### Task to carry out
Setting aside any pictures, reproduce the data exactly.

------------------------------------------------------------------------

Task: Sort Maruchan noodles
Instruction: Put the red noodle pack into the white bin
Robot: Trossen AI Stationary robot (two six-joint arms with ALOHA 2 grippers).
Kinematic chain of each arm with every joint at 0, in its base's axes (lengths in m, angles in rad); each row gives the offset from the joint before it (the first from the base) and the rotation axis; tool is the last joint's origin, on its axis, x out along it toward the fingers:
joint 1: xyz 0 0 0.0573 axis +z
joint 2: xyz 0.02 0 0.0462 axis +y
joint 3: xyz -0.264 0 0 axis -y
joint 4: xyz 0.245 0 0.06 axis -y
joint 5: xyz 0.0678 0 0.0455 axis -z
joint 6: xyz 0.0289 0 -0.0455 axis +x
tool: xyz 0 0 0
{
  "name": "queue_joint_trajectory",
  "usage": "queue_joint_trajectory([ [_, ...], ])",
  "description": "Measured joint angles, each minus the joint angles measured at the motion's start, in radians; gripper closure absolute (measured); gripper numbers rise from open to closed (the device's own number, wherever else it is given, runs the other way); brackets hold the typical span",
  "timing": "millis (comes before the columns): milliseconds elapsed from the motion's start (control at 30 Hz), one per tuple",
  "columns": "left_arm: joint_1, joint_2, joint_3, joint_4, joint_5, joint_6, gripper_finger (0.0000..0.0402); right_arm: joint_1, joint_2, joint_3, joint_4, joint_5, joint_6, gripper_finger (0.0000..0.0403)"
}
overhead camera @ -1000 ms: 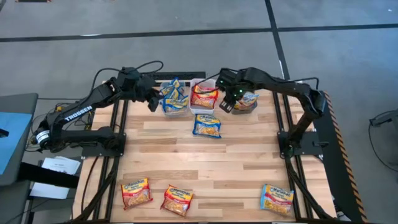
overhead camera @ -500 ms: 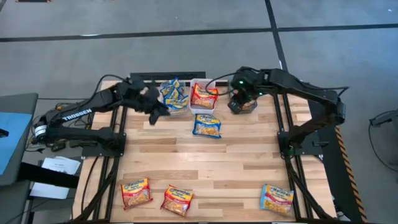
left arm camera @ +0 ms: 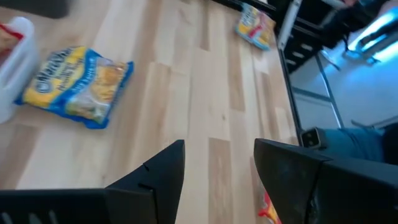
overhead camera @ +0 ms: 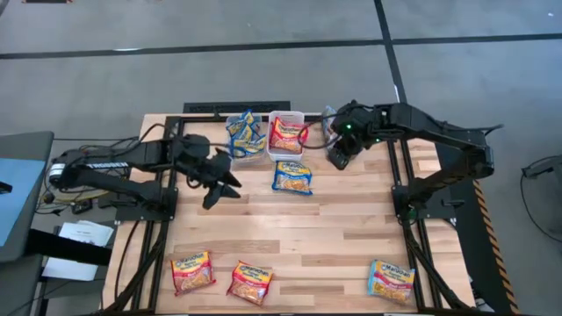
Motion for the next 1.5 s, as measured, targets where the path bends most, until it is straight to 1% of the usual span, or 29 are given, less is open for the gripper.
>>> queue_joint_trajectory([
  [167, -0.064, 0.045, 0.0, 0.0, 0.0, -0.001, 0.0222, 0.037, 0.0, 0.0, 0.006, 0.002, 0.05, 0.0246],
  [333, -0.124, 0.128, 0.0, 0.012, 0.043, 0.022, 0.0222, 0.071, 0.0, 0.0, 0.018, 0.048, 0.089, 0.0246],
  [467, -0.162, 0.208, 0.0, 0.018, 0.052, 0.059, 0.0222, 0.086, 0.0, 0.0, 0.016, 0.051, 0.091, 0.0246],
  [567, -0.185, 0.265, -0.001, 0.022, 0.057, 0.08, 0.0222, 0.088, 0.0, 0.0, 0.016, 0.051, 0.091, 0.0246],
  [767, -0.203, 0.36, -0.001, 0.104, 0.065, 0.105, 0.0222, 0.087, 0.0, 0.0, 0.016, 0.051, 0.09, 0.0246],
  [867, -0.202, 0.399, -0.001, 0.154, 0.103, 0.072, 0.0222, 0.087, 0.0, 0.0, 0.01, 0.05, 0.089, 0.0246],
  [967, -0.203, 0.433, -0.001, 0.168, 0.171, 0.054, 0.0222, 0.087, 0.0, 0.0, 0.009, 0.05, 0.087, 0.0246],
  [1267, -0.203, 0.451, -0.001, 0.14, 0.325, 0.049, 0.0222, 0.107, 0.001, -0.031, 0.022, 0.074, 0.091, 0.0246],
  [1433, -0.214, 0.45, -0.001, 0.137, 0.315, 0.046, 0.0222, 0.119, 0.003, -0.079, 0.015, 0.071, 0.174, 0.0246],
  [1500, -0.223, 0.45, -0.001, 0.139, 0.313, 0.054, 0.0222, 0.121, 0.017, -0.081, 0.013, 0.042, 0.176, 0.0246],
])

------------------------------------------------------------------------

### Output for this task
Task: Sort Maruchan noodles
Instruction: Put the red noodle pack into the white bin
Robot: Trossen AI Stationary robot (two six-joint arms with ALOHA 2 grippers).
Kinematic chain of each arm with every joint at 0, in its base's axes (lengths in m, angles in rad); each row gives the offset from the joint before it (the first from the base) and the rotation axis; tool is the last joint's origin, on its axis, x out along it toward the fingers:
joint 1: xyz 0 0 0.0573 axis +z
joint 2: xyz 0.02 0 0.0462 axis +y
joint 3: xyz -0.264 0 0 axis -y
joint 4: xyz 0.245 0 0.06 axis -y
joint 5: xyz 0.0678 0 0.0455 axis -z
joint 6: xyz 0.0289 0 -0.0455 axis +x
tool: xyz 0 0 0
{
  "name": "queue_joint_trajectory",
  "usage": "queue_joint_trajectory([ [_, ...], ])",
  "description": "Measured joint angles, each minus the joint angles measured at the motion's start, in radians; gripper closure absolute (measured); gripper numbers rise from open to closed (the device's own number, wherever else it is given, runs the other way); brackets hold the typical span",
  "timing": "millis (comes before the columns): milliseconds elapsed from the motion's start (control at 30 Hz), one per tuple",
  "columns": "left_arm: joint_1, joint_2, joint_3, joint_4, joint_5, joint_6, gripper_finger (0.0000..0.0402); right_arm: joint_1, joint_2, joint_3, joint_4, joint_5, joint_6, gripper_finger (0.0000..0.0403)"
}
overhead camera @ -1000 ms: 
overhead camera @ -500 ms: 
left arm camera @ +0 ms: 
overhead camera @ +0 ms: 
Motion for the next 1.5 s, as measured, targets where the path bends most, until it is straight to 1% of the usual span, or 29 are given, less is open for the gripper.
>>> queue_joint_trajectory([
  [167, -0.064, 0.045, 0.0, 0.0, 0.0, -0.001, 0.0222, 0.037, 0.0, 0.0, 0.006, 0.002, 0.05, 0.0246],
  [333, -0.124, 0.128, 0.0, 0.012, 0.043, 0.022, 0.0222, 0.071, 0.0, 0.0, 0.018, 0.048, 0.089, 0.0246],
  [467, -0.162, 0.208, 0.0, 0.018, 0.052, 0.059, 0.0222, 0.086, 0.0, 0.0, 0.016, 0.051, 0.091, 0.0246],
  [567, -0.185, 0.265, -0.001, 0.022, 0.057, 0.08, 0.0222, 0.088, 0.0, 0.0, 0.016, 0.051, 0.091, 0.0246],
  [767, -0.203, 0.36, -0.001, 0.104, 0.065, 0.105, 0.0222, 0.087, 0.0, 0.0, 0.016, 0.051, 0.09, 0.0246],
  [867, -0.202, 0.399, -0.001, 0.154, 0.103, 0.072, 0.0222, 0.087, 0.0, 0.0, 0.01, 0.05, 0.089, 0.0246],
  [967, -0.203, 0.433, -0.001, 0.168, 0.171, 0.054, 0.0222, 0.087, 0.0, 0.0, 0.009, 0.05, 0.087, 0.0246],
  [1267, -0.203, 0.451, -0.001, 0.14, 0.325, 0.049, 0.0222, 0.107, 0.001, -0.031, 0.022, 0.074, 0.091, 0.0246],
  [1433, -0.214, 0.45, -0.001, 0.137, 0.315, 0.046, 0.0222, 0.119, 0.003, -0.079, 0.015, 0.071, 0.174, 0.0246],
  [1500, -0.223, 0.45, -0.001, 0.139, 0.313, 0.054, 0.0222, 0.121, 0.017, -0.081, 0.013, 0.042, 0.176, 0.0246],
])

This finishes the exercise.